- **Work to be completed**
Each time a line of the listing holds "scene", copy that line.

- **Records supplied**
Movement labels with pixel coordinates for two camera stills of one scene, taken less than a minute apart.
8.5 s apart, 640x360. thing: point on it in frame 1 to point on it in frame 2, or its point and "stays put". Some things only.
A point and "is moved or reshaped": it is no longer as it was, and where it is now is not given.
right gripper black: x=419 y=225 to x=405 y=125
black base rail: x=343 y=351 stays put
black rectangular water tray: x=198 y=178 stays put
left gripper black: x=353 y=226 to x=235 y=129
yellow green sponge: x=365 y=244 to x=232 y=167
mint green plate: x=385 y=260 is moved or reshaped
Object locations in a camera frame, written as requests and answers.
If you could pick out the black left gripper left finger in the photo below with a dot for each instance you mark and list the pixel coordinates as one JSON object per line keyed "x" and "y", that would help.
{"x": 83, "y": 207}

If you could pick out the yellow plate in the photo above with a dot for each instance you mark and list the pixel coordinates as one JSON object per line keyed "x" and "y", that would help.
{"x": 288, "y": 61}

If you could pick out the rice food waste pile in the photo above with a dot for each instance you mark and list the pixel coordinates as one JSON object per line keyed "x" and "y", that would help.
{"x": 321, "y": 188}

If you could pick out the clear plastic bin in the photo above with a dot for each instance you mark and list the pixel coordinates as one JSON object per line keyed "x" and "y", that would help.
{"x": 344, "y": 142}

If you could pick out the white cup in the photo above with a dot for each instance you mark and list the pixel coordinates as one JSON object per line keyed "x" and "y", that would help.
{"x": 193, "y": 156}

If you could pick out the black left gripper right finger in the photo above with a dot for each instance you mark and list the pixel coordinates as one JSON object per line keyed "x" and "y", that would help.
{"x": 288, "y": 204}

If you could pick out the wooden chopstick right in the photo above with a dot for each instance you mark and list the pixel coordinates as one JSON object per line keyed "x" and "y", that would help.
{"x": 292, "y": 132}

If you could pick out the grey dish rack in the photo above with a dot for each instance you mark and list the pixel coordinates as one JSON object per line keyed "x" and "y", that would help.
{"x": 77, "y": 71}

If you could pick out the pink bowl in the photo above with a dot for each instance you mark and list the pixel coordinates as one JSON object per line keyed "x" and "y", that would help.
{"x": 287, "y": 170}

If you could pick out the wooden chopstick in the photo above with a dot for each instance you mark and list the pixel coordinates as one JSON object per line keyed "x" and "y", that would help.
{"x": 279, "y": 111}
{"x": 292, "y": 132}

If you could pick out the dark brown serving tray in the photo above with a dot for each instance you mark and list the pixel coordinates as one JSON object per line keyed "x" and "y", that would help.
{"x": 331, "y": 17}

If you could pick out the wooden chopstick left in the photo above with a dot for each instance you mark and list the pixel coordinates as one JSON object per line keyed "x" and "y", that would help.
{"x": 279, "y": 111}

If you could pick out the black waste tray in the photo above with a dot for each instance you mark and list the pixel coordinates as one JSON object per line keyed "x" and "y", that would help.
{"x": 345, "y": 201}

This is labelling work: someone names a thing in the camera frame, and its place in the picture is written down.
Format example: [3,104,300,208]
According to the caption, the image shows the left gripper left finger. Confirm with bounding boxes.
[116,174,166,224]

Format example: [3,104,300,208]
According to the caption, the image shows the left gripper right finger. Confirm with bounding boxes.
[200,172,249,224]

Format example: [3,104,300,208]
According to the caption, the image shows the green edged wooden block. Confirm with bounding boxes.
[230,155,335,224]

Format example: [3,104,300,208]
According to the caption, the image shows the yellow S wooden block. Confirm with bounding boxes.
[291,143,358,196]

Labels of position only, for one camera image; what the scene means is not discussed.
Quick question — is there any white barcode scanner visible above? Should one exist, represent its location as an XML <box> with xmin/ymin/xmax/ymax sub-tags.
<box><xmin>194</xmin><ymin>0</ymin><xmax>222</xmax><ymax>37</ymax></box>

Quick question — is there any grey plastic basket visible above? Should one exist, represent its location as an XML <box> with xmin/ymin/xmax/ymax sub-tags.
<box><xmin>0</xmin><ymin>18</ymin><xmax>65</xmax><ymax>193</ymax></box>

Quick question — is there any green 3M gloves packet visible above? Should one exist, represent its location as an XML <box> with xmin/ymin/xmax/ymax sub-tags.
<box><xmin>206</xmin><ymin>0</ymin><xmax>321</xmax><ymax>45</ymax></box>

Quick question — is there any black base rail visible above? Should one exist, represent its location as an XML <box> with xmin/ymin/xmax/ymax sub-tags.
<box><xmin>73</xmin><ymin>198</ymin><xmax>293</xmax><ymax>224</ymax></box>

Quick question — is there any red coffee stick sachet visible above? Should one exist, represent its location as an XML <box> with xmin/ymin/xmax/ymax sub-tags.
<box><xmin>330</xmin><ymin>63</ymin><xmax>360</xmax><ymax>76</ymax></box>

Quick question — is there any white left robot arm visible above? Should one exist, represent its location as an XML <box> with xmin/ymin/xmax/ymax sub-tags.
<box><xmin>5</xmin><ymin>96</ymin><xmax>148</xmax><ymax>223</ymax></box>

* * *

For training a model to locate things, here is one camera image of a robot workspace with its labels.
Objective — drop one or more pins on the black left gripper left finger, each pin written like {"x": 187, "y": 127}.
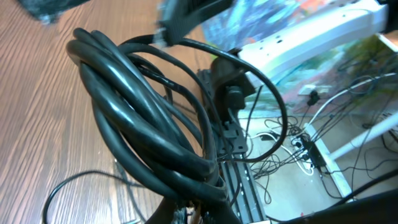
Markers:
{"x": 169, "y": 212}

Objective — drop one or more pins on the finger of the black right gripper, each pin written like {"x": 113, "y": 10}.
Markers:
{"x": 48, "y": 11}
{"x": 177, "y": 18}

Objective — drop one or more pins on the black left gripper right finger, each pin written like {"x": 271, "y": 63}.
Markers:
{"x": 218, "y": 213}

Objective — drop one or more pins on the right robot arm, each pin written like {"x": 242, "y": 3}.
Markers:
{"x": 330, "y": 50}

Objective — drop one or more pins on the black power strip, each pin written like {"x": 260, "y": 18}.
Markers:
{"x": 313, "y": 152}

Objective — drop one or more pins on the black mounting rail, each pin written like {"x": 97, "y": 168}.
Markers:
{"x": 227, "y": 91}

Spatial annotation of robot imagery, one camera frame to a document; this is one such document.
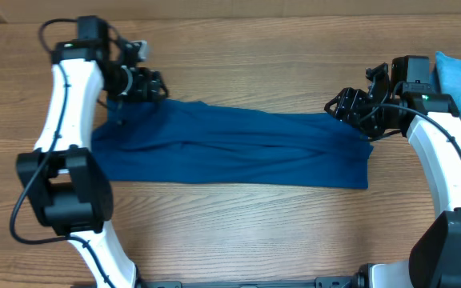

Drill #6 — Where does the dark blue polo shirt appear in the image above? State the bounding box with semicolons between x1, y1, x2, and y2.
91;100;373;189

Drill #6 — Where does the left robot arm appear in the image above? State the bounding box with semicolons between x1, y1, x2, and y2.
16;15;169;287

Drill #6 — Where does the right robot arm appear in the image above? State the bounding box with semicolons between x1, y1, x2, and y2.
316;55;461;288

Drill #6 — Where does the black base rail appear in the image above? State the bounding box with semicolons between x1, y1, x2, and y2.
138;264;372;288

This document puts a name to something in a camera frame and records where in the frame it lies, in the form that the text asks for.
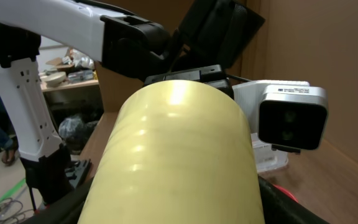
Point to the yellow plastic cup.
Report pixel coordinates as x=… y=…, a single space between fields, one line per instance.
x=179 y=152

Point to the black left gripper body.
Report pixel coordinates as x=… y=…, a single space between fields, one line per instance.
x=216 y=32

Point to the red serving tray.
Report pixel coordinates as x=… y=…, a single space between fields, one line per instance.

---

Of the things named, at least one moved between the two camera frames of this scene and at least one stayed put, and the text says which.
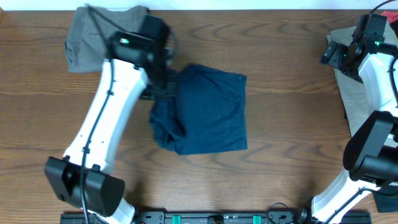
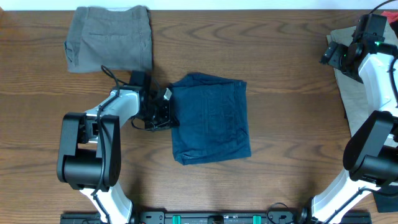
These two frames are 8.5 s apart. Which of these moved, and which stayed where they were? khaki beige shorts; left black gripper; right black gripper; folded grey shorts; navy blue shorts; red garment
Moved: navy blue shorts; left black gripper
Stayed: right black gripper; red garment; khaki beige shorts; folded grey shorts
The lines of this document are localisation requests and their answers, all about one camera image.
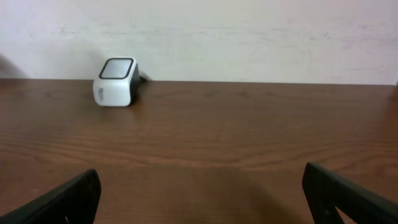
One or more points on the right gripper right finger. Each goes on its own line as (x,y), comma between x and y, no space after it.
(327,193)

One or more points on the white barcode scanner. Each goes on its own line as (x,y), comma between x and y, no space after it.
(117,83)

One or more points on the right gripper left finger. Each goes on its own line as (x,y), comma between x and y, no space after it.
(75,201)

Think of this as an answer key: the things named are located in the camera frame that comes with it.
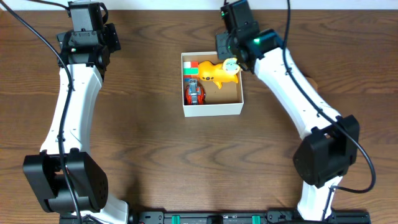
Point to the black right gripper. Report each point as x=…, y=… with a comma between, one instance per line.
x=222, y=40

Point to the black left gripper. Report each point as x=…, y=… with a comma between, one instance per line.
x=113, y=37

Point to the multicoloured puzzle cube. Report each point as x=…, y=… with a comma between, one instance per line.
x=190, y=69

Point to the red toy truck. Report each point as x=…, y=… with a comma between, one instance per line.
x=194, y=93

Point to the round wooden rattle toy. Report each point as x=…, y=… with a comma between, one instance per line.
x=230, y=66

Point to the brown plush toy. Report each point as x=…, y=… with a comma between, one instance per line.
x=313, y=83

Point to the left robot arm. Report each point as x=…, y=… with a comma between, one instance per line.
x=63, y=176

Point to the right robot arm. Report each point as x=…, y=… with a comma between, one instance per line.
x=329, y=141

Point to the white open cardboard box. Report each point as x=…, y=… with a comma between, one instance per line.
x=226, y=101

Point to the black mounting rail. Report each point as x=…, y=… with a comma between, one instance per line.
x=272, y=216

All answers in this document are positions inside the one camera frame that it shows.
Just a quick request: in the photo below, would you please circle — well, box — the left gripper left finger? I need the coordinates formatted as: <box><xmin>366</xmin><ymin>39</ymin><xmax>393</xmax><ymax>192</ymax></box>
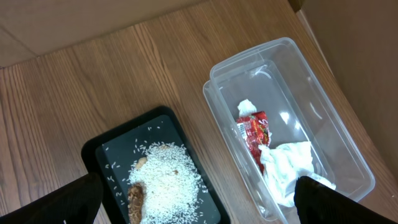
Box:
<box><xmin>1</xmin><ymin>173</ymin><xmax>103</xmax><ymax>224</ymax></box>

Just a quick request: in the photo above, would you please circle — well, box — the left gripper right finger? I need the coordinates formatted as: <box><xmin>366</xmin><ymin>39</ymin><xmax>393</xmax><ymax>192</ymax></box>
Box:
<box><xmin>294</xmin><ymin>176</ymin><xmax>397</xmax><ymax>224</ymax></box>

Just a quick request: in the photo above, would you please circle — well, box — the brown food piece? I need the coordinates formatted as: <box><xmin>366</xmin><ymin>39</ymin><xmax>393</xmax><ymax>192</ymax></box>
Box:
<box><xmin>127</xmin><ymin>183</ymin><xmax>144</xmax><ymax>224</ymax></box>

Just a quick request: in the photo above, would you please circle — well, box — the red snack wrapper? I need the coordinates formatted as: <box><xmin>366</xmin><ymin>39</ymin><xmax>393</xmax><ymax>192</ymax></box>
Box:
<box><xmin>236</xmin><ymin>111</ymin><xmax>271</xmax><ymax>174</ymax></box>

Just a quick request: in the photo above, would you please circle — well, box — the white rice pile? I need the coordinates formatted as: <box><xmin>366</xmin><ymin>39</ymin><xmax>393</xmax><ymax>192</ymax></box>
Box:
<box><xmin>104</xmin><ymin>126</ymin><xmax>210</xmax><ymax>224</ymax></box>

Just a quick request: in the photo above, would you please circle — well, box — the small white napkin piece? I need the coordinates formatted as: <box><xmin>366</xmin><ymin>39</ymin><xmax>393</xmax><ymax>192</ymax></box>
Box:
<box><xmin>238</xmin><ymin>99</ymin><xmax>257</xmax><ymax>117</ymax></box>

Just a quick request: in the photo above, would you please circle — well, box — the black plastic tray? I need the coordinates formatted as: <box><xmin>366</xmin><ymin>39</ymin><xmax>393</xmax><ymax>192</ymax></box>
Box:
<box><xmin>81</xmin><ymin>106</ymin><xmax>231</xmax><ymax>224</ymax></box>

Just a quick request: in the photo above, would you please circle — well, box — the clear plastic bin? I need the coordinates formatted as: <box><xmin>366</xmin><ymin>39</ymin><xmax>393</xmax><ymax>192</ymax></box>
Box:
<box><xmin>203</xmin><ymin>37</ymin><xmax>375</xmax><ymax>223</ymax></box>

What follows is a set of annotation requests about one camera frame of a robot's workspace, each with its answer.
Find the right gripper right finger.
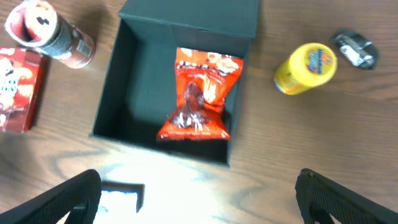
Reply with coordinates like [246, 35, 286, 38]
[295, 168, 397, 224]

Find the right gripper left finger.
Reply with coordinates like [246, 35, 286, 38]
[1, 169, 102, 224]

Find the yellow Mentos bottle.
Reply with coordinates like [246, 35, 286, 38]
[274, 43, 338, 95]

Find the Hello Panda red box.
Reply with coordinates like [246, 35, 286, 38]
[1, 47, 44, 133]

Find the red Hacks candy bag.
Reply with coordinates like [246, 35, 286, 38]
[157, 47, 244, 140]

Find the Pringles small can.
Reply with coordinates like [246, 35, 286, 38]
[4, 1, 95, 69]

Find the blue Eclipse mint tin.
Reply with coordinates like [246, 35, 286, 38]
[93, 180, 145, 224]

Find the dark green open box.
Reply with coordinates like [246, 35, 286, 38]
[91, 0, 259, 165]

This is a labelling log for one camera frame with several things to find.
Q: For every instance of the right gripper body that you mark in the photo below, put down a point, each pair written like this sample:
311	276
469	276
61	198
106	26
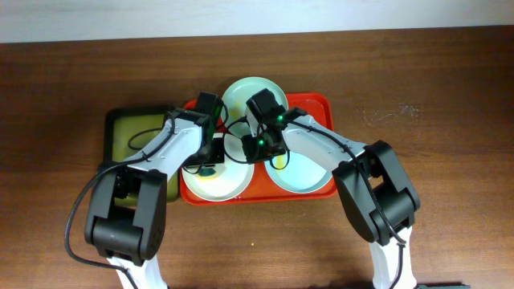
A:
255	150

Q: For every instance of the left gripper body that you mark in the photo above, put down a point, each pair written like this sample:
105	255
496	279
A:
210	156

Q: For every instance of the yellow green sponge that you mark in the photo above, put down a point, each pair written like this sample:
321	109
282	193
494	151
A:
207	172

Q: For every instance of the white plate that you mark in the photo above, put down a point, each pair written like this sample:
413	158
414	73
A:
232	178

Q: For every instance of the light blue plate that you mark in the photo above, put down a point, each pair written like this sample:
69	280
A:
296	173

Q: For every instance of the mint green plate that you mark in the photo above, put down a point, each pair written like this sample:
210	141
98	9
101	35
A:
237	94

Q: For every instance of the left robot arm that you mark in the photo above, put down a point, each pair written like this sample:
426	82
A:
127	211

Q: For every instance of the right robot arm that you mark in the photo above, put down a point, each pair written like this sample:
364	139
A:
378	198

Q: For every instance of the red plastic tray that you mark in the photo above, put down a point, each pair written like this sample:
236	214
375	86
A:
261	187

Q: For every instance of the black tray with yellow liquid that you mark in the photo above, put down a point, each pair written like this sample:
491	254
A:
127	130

- **Worked solution**
Movement labels with pixel coordinates for two camera stills of one scene, taken less than a minute apart.
Labels of position only, for one camera image; what the scene means is not discussed.
Of the things named, at least one moved between the two camera frames of this scene and at least one stayed put, and the text says which.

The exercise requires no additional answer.